§ EXERCISE DESCRIPTION
Lines to restate from the data below: from the one containing "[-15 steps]" to the one containing "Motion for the", both included. Give them again exactly, and only them.

§ DATA
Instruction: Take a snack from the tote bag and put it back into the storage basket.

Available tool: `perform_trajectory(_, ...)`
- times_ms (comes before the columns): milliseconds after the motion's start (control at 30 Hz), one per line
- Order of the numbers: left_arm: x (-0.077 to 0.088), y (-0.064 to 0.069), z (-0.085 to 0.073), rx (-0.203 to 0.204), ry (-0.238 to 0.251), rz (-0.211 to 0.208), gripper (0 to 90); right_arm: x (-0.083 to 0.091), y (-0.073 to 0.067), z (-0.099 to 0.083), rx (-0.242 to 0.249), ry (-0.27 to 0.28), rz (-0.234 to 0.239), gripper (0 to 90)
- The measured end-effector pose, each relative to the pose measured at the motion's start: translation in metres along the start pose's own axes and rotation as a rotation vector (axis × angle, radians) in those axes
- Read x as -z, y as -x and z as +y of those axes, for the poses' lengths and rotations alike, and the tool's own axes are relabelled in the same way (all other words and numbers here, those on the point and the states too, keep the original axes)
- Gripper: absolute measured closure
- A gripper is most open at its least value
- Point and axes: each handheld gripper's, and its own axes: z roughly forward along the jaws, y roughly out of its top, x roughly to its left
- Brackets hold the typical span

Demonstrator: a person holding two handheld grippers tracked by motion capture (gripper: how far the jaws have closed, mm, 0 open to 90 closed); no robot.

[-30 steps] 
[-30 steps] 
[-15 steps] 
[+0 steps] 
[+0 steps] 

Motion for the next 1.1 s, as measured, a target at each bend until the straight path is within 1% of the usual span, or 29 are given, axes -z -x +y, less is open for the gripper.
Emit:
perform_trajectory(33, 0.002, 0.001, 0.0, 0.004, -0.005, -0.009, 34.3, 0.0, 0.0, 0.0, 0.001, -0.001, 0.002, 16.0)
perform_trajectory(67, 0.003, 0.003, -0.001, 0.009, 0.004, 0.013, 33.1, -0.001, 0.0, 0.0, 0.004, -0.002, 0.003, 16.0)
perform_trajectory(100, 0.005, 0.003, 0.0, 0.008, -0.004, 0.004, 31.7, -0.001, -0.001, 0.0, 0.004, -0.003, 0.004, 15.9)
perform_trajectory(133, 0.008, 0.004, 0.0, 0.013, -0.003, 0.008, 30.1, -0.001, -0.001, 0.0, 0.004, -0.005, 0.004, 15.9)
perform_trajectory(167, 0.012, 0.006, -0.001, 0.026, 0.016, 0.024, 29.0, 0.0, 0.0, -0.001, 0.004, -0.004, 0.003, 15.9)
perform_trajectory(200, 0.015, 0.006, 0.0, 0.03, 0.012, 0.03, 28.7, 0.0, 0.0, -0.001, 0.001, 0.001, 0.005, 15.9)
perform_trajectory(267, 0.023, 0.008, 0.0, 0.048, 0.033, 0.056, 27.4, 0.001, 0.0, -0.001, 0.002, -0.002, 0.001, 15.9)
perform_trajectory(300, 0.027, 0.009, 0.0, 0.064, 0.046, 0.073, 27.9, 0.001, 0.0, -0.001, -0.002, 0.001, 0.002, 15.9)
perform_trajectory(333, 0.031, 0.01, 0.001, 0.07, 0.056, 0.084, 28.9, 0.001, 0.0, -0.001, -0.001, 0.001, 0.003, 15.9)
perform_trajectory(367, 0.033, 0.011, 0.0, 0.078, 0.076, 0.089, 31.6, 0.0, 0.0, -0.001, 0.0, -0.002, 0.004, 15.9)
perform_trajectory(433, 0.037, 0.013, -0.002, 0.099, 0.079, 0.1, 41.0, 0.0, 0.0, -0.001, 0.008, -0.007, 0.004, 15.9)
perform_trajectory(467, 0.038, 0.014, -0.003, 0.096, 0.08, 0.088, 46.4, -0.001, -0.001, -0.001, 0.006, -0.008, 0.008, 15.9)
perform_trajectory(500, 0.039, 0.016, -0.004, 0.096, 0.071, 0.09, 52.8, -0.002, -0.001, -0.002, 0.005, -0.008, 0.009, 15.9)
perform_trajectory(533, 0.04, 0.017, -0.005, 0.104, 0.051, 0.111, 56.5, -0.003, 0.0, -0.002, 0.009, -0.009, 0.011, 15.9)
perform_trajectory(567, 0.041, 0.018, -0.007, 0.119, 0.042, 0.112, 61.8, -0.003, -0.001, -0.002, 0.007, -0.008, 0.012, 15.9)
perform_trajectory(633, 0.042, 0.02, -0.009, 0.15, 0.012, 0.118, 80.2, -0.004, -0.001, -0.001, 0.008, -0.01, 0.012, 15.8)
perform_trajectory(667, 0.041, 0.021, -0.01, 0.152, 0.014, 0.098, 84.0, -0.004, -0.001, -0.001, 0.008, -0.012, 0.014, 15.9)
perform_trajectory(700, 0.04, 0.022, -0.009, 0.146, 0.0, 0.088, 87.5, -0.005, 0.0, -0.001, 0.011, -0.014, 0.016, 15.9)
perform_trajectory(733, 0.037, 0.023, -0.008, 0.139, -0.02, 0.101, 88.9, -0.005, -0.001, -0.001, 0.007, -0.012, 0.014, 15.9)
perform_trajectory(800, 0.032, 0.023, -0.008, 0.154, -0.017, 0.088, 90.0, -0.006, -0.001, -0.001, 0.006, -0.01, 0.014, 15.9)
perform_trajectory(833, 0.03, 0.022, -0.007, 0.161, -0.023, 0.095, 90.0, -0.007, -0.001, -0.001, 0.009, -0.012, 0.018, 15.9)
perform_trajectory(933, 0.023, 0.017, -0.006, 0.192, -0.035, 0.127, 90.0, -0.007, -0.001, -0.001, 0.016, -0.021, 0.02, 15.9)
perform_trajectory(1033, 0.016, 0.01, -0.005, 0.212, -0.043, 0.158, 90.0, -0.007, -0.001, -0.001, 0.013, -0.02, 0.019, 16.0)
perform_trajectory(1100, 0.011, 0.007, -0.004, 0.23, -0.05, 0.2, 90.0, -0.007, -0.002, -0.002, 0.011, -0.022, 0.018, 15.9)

§ SOLUTION TO THE EXERCISE
[-15 steps] 
[+0 steps] 
[+0 steps] 

Motion for the next 1.1 s, as measured, a target at each bend until the straight path is within 1% of the usual span, or 29 are given, axes -z -x +y, less is open for the gripper.

Reply complete, and nothing else is required.